As a fashion house, they also want to encourage a hand spun and hand-woven fabric. This is one of the reasons why they do not believe in mass production of Ryndia. Because of the hard work involved, they have kept it as a luxury product. The clientele should be appreciative of its essence, a reason why it does not come cheap. Janessaline also said the fabric feels like second skin, adding, “Anyone who has worn a Ryndia will always want to wear a Ryndia”.

The other beautiful aspect of Ryndia is how the silkworms are given a home of their own. Eri rearing houses have been built specifically for this purpose. Their privacy is not disturbed. Janessaline said it is easy to rear them in one’s home, but care must be taken that they are not harmed in any way. Their habitat needs to be respected. We spoke of how human intervention always has the potential to damage our ecosystem.

A Dash of Contemporary

Our conversation then shifted to how DSEFH has been working towards promoting the fabric, now in its tenth year of existence. The Creative Head and one half of the duo, Daniel Syiem, who has pioneered fashion in Meghalaya, has been working towards bringing out the contemporary side to Ryndia. Why just be limited to shawls and stoles when it can be converted to something that caters to all age groups?

As they continue to experiment with variety, their dream is to pass this heritage handloom to the next generation. Janessaline said: “The younger generation should acknowledge the significance of Ryndia and drape it with pride.” She stressed on how they hope that this fabric is maintained. Generation Z should become proud owners of something that is from and of the state. More importantly, it is valuing the work of the women weavers who are also part of this story.

Challenges along the Way

Very little assistance has come from the government or the private sector with regards to funding. However, angel investors, family and friends have been assisting the duo. Janessaline said how they have gone international and promoted Ryndia. She mentioned how the erstwhile Sericulture Department (now Department of Textiles) helped them initially. That assistance helped boost Ryndia at a few international fashion events.

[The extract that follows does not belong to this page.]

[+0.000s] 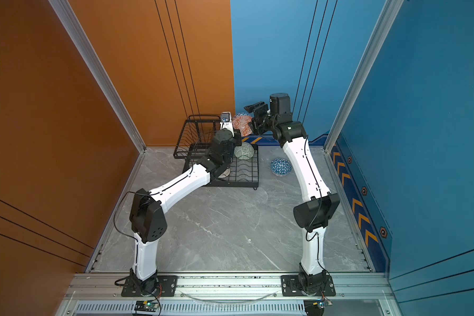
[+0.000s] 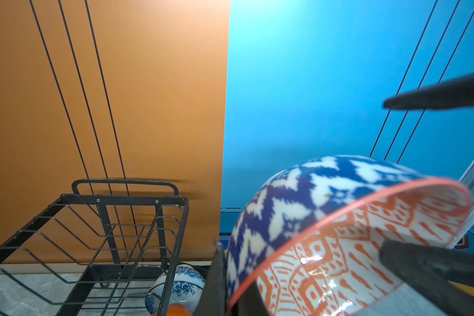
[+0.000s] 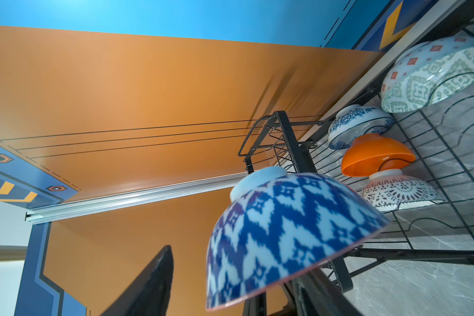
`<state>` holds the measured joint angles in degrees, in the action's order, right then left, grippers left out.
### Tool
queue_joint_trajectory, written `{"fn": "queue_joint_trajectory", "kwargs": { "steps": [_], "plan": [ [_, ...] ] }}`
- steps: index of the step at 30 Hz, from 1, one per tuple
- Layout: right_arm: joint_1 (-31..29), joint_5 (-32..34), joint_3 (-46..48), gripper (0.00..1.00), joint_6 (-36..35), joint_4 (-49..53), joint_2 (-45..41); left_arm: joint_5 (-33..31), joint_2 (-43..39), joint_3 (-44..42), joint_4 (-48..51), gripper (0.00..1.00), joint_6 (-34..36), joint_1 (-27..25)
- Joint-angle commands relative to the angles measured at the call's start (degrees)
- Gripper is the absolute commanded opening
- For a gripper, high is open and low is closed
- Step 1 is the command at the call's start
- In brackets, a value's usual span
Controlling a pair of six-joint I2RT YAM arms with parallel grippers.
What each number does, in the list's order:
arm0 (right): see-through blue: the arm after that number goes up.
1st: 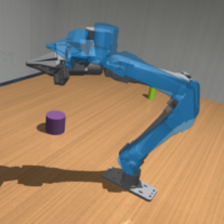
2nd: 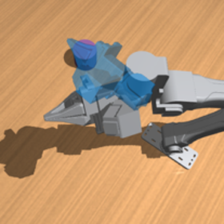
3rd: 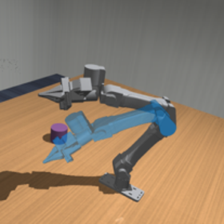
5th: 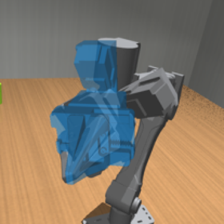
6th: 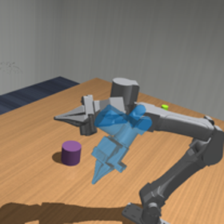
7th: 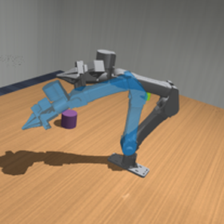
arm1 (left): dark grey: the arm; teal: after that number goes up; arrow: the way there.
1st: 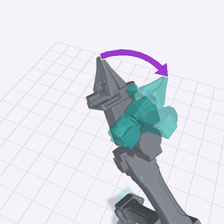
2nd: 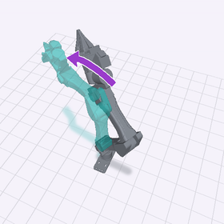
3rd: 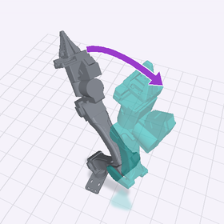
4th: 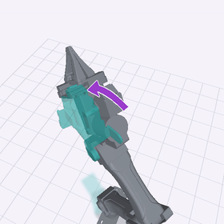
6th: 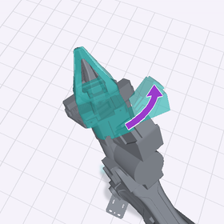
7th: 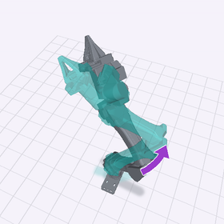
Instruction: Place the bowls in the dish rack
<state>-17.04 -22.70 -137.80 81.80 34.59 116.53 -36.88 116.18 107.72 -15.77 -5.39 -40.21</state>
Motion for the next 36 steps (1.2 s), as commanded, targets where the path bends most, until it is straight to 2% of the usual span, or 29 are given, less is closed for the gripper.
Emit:
{"fn": "queue_joint_trajectory", "kwargs": {
  "steps": [1, 6, 12, 20, 23, 26, 29, 33, 34, 36],
  "plan": [
    [-0.4, 0.5, 0.4, 0.61, 2.0, -3.4, -1.2, -0.4, -0.1, 2.7, -4.3, 0.0, 0.0, -0.7],
    [-0.3, 0.7, 0.1, 0.5, 3.4, -5.6, -0.2, -0.8, -0.7, 1.5, -4.6, 0.0, -0.2, -1.5],
    [-0.1, 0.0, 0.1, 0.25, 3.7, -6.2, 0.8, -1.1, -0.9, 0.7, -4.5, 0.0, 0.3, -2.1],
    [0.3, -0.4, 0.1, 0.01, 3.5, -7.7, 1.1, -1.3, -0.5, 1.4, -4.5, 0.0, 0.8, -2.8],
    [0.4, -0.4, 0.1, 0.0, 3.0, -8.6, 1.0, -2.0, -0.2, 2.1, -4.4, 0.01, 2.1, -3.4],
    [0.6, -0.3, 0.0, 0.0, 2.5, -9.3, 1.0, -2.0, -0.1, 2.3, -4.4, 0.06, 2.1, -3.4],
    [0.9, -0.7, 0.1, 0.0, 2.4, -9.9, 1.1, -1.8, 0.2, 2.5, -4.4, 0.15, 2.2, -3.5],
    [1.1, -0.8, 0.1, 0.0, 1.7, -10.4, 1.2, -2.0, 0.3, 2.8, -4.4, 0.23, 2.2, -3.5],
    [1.1, -0.7, 0.1, 0.0, 1.7, -10.6, 1.2, -2.0, 0.4, 2.9, -4.4, 0.23, 2.3, -3.5],
    [1.1, -0.8, 0.1, 0.0, 1.7, -11.4, 1.4, -1.9, 0.4, 3.2, -4.4, 0.05, 2.6, -3.6]
  ]
}}
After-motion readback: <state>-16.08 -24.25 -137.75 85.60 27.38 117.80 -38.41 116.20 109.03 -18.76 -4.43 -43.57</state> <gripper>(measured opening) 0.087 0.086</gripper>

Obstacles are part of entrepreneurship, and any entrepreneur has to be careful about revolving funds, reserve financial funds and loans. Documentation, paper work and interest rates, especially when the business is a niche field, remain a challenge. Given that everyone associated with Ryndia are dependent on each other, it is also important to give financial assistance to the local weaving community.

From Thread to Trend: What now?

Stories around fabrics that form such an important identity marker have existed for centuries. As fashion continues to evolve, the trend is geared towards organic, eco-friendly and sustainable fabric. Eri silk weaving in Meghalaya is done in a harmonious way with the rural lifestyle of the local weaving community. Perhaps, now is the time to give Ryndia its due respect and help sustain the people behind its creation. A maiden Eri Corner has recently been set up by the Department of Textiles at MeghTex, Shillong.

Janessaline concluded by stating that the fabric is versatile. The market and buyers are there, but more needs to be done to keep the vision of Ryndia alive, one that celebrates the spirit of Ahimsa.

(Sunday Shillong thanks the Department of Textiles, Government of Meghalaya, for permission to use documents and videos in writing this piece).